Гуля плакала, сморкалась в полотенце как в носовой платок. Я мыла пол уже возле ее ног и не удержалась, положила ладонь на огромное распухшее колено, чуть погладив в успокоение.
- Отплачьте, полегчает. Завтра утром лучше станет, позвоните своим мальчикам и расскажите им что-то хорошее из их детства. Вспомните вместе про те времена, когда вы их еще за руку водили. Гуля, они ведь и правда могут быть там такие замотанные, что ни до чего дела нет. Навешаны проблемами как елка в новый год, вот они вам и отказывают, - еще одна проблема приехать хочет. А вы... вы мама. Все дети на земле, даже если они давно выросли, скучают по своим мамам. Хотят поплакаться, хотят, чтобы слезы утерли и картошки нажарили, как в детстве.
Соседка зарыдала. Намного тише, но все также обильно.
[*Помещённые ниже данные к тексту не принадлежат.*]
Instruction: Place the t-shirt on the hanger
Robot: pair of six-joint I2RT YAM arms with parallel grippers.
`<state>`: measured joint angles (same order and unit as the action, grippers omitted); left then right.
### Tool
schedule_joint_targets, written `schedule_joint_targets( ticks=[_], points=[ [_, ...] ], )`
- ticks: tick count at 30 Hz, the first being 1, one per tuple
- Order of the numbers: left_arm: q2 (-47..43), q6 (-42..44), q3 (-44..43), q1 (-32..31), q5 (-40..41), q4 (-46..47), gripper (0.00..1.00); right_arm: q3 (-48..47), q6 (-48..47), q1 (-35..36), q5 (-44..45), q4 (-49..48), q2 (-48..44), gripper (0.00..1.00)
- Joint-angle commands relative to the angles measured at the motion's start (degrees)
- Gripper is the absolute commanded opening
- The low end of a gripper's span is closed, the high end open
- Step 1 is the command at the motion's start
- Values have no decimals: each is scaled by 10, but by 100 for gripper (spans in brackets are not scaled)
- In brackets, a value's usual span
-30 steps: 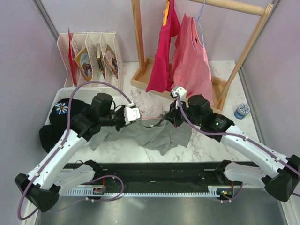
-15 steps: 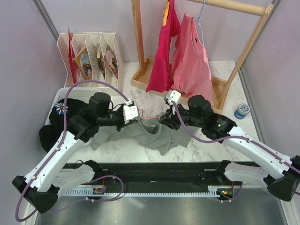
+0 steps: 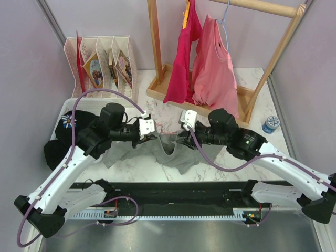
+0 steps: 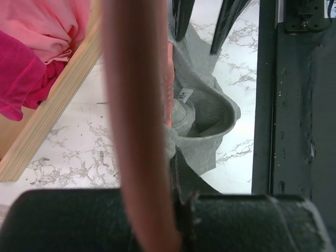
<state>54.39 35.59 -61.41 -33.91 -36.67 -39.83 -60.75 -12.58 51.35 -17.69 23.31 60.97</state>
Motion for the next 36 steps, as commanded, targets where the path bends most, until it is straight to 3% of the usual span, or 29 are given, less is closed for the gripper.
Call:
schedule_joint_targets(
  ticks=[1, 6, 7, 9, 11, 18, 25, 28, 29, 33, 35, 36],
  points=[
    [-10, -29, -14, -6, -44, 38, 2, -59, -88, 3, -38, 58, -56, 46],
    [-16, -51, 1, -6, -59, 64, 2, -83, -111, 2, -22, 112, -86, 57],
    [-16, -49, 3, -6, -66, 65, 2, -89, -113, 2, -16, 116, -79, 65],
    [-15, -46, 3, -6, -71, 65, 2, -106, -119, 2, 2, 124, -62, 70],
    [-13, -43, 1, -6, -72, 65, 2, -119, -131, 2, -1, 126, -31, 70],
    [-3, -43, -14, -7, -62, 58, 2, -198, -148, 12, -45, 152, 59, 56],
    [-3, -46, -15, -8, -62, 58, 2, -207, -171, 45, -29, 173, 93, 51],
    [-6, -45, -13, -9, -65, 58, 2, -204, -179, 50, -8, 169, 108, 41],
    [-9, -46, -13, -9, -65, 58, 2, -203, -177, 52, -2, 168, 110, 28],
    [-22, -47, -5, -9, -68, 55, 2, -197, -168, 51, 22, 168, 114, 1],
    [-31, -47, 1, -9, -68, 52, 2, -187, -159, 51, 41, 167, 109, 0],
    [-33, -47, 3, -9, -68, 51, 2, -184, -152, 51, 42, 167, 103, 6]
  ],
)
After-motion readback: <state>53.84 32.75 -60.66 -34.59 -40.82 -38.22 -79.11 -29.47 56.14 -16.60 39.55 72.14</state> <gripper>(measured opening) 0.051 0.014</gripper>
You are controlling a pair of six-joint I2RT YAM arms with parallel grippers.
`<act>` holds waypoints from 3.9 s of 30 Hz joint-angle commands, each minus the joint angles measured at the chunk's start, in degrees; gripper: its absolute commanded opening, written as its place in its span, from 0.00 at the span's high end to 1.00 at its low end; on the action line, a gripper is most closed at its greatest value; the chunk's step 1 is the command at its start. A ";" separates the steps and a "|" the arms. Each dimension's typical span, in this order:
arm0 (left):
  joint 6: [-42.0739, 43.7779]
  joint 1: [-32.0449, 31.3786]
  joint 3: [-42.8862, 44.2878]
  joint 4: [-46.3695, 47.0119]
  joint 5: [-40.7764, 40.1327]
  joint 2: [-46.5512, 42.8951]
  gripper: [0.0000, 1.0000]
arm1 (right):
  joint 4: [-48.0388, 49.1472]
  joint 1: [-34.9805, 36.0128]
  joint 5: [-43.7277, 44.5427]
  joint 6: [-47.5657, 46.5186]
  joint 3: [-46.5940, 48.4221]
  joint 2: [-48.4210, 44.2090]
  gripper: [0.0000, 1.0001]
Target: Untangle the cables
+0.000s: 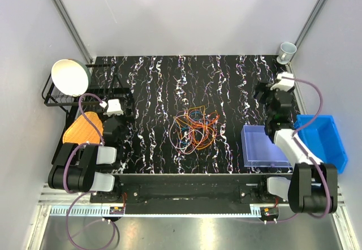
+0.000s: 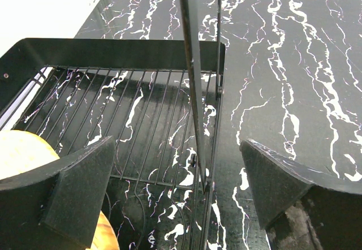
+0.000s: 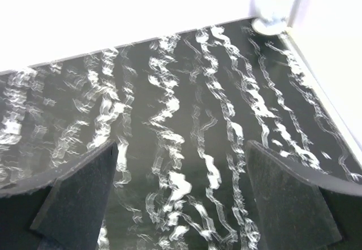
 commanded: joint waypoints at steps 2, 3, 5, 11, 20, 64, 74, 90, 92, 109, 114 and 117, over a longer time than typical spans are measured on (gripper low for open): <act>-0.03 0.64 1.76 3.46 0.15 0.14 0.01 | -26.46 0.40 -7.18 14.50 17.65 -3.43 0.00; -0.12 0.64 1.76 3.46 0.15 0.14 0.01 | -28.01 0.40 -15.29 15.23 19.44 -2.04 0.00; -0.12 1.07 2.02 3.03 0.41 0.23 0.01 | -27.77 0.40 -19.76 20.81 20.77 -0.10 0.00; 0.58 0.38 7.89 -15.03 0.59 -9.59 0.01 | -33.02 0.40 -24.55 25.35 26.49 3.35 0.00; -8.54 -1.03 17.84 -45.30 -0.72 -27.53 0.01 | -42.87 3.04 -18.54 21.92 31.76 0.97 0.00; -43.10 -45.59 29.57 -87.10 -14.28 -25.17 0.05 | -47.80 8.92 -23.19 26.66 27.11 -2.54 0.00; -39.24 -41.99 26.10 -73.10 -4.78 -18.42 0.31 | -47.80 16.40 -24.95 28.33 23.86 -5.54 0.00; -33.60 -41.28 29.61 -64.83 -0.64 -6.62 0.43 | -51.40 18.51 -24.08 29.65 22.19 -6.15 0.00; -34.31 -42.07 30.58 -66.67 -0.90 -7.06 0.43 | -51.76 19.21 -23.64 30.53 21.05 -5.54 0.02; -41.60 -48.14 33.05 -68.52 -4.69 -3.20 0.41 | -49.83 21.76 -15.91 34.83 18.23 8.87 0.48; -42.74 -49.89 31.38 -66.59 -4.68 -2.93 0.41 | -49.73 21.59 -14.06 35.10 19.19 11.51 0.52; -42.57 -51.83 31.73 -66.06 -5.56 -2.58 0.41 | -50.00 21.67 -13.01 36.06 18.58 11.69 0.53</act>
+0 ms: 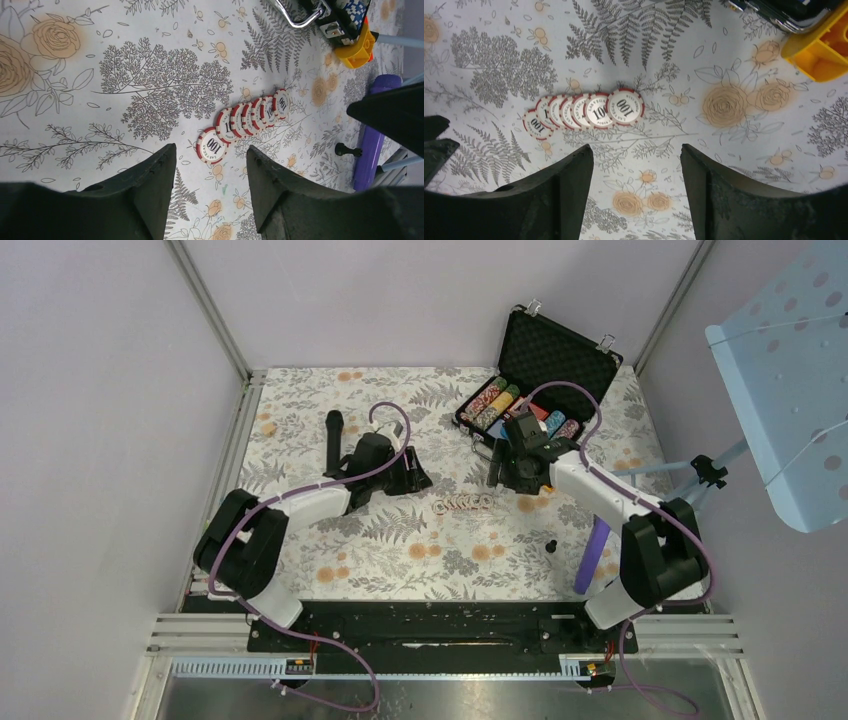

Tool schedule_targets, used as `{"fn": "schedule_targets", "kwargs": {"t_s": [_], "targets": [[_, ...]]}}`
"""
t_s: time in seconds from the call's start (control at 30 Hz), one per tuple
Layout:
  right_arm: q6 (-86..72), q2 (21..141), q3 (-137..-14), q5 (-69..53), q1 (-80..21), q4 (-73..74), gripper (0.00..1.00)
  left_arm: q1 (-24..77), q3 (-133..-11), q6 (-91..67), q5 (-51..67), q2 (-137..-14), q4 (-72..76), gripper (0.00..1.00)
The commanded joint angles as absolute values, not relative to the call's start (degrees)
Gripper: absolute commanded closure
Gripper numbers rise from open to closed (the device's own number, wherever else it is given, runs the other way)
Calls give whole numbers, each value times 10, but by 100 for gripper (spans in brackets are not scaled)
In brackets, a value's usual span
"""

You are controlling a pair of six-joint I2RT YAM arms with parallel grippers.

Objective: Pack up texas hold em set

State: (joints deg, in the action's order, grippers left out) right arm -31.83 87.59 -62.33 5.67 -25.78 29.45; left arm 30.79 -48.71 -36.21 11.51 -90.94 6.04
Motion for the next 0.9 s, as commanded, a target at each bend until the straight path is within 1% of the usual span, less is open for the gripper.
{"fn": "schedule_targets", "kwargs": {"t_s": [0.0, 0.27, 0.43, 0.67, 0.87], "targets": [[-324, 914, -649, 38, -242, 257, 31, 308, -486, -369, 150, -923, 120, 47], [-334, 961, -647, 13, -224, 226, 39, 315, -504, -374, 164, -959, 127, 50], [-337, 975, -641, 2, -218, 211, 46, 320, -522, -378, 165, -984, 118, 50], [-343, 989, -636, -34, -217, 203, 50, 325, -538, -380, 175, -1008, 119, 50], [-347, 989, -624, -35, -216, 203, 52, 328, -546, -380, 181, -1019, 121, 51]]}}
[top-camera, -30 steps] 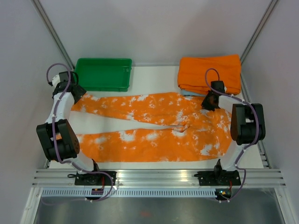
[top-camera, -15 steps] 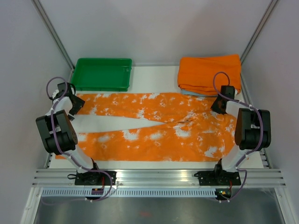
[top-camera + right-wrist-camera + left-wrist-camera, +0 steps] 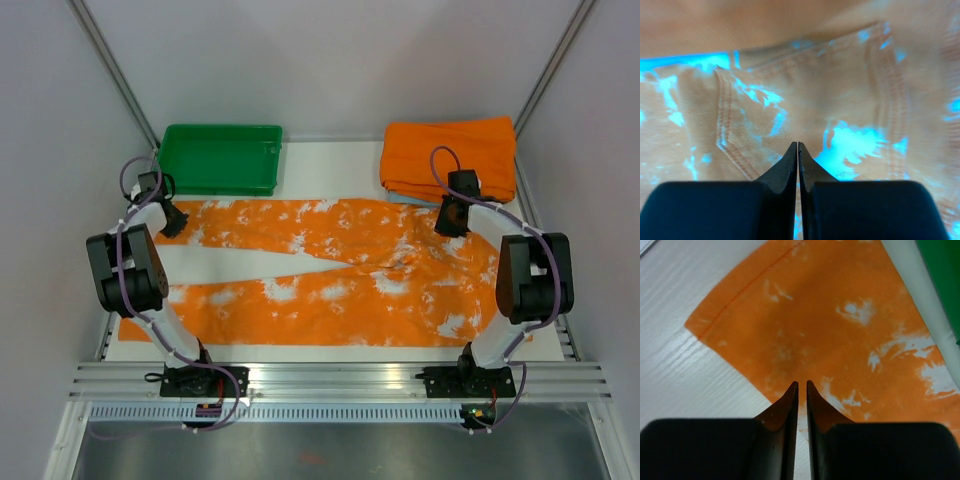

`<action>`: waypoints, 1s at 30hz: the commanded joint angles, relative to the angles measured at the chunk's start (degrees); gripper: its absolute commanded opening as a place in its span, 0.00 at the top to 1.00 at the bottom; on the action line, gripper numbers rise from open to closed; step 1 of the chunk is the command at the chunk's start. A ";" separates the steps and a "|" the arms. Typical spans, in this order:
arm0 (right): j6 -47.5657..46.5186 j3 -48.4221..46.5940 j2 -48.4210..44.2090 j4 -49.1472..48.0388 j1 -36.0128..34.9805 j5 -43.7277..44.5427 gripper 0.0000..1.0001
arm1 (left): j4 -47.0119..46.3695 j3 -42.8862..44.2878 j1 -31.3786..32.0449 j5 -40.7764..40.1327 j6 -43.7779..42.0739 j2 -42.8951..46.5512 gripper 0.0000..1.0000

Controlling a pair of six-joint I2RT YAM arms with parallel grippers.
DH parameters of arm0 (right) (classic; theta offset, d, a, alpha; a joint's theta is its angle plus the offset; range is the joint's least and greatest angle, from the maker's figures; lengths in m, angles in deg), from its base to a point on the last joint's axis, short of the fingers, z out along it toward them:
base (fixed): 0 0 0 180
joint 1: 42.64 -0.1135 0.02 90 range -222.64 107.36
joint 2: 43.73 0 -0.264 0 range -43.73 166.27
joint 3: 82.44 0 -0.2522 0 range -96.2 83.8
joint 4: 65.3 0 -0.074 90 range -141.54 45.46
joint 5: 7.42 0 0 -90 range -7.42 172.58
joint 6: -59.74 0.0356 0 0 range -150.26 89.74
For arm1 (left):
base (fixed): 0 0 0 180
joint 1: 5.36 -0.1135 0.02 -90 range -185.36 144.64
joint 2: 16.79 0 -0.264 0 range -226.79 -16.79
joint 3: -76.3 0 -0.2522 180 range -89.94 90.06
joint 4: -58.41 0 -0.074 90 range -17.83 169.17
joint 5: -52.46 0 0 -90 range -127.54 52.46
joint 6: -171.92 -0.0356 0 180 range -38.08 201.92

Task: Fold and stack the trousers
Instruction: Flatten the trousers out

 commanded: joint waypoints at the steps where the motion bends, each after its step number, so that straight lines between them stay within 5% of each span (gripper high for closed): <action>1: -1.98 -7.44 -4.93 6.55 0.59 4.04 0.93 | -1.54 4.04 1.74 -0.81 -2.73 -3.78 0.85; 8: -0.76 -9.83 -6.69 8.85 4.54 6.07 0.88 | 1.28 5.02 1.83 -1.78 -1.49 -7.30 0.98; 12: 2.14 -4.66 -9.50 5.78 10.07 1.24 0.89 | 2.33 4.93 1.92 -2.13 -2.20 -5.98 0.98; 21: 2.58 -0.95 -13.11 4.97 11.05 6.24 0.89 | 7.60 4.76 0.69 -2.57 -0.54 -7.74 0.98; 30: 6.27 3.26 -15.12 4.80 16.84 2.66 0.92 | 5.95 -4.20 -3.70 -5.73 -1.14 1.57 0.98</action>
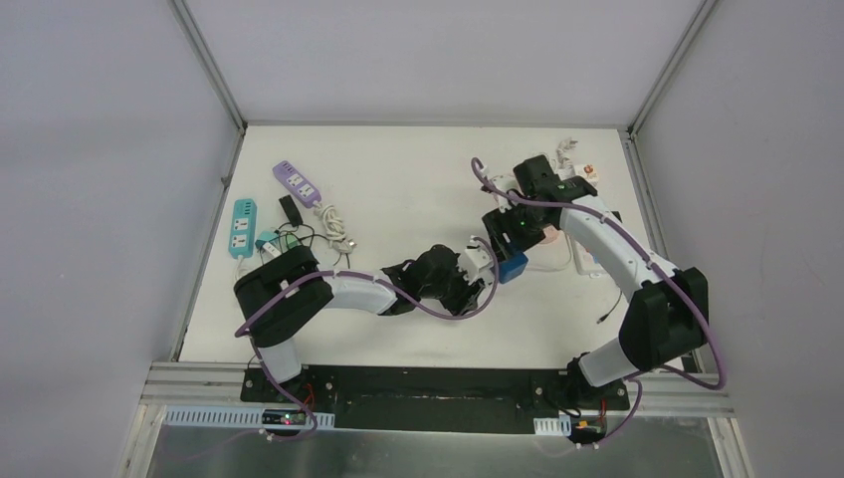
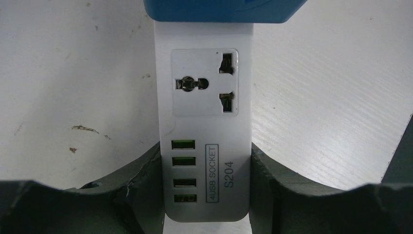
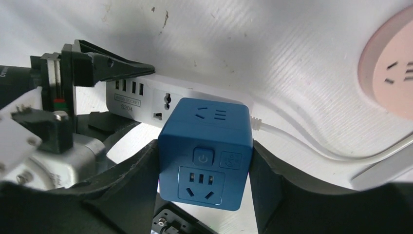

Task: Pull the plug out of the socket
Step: Remove the plug from the socket.

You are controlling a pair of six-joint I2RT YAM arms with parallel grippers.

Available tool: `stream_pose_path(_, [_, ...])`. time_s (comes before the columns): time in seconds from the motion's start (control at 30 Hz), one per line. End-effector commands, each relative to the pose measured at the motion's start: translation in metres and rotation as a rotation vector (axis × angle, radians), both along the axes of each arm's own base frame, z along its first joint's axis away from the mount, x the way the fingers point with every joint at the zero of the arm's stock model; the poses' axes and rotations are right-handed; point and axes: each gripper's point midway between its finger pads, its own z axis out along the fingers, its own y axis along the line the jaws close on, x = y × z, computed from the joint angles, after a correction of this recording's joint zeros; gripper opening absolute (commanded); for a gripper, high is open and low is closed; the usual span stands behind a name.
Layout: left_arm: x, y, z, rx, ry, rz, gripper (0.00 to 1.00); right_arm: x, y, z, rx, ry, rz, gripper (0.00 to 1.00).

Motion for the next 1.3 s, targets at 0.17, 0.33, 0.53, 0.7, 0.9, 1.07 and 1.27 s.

Ничего больше не говорила, но мне позволила помочь - я отвела женщину в душ, помогла раздеться и помыться. Упав, она ничего не сломала, но ушиблась и с попытками самостоятельного подъема раздраконила боль в суставах, связки потянула с непривычки нагрузок. Еле шевелилась сама.
- Сделать вам чай?
Гуля отказалась. Мы дошли до ее комнаты и она просто закрыла за собой дверь. Через час я еще не спала и слышала, как вернулся сосед - выпивший. Значит, у него завтра должен был быть выходной, раз позволил себе после смены в пивную зайти. Не буйный, не злой, - всегда пел, когда навеселе приходил, по этому признаку и опознавался.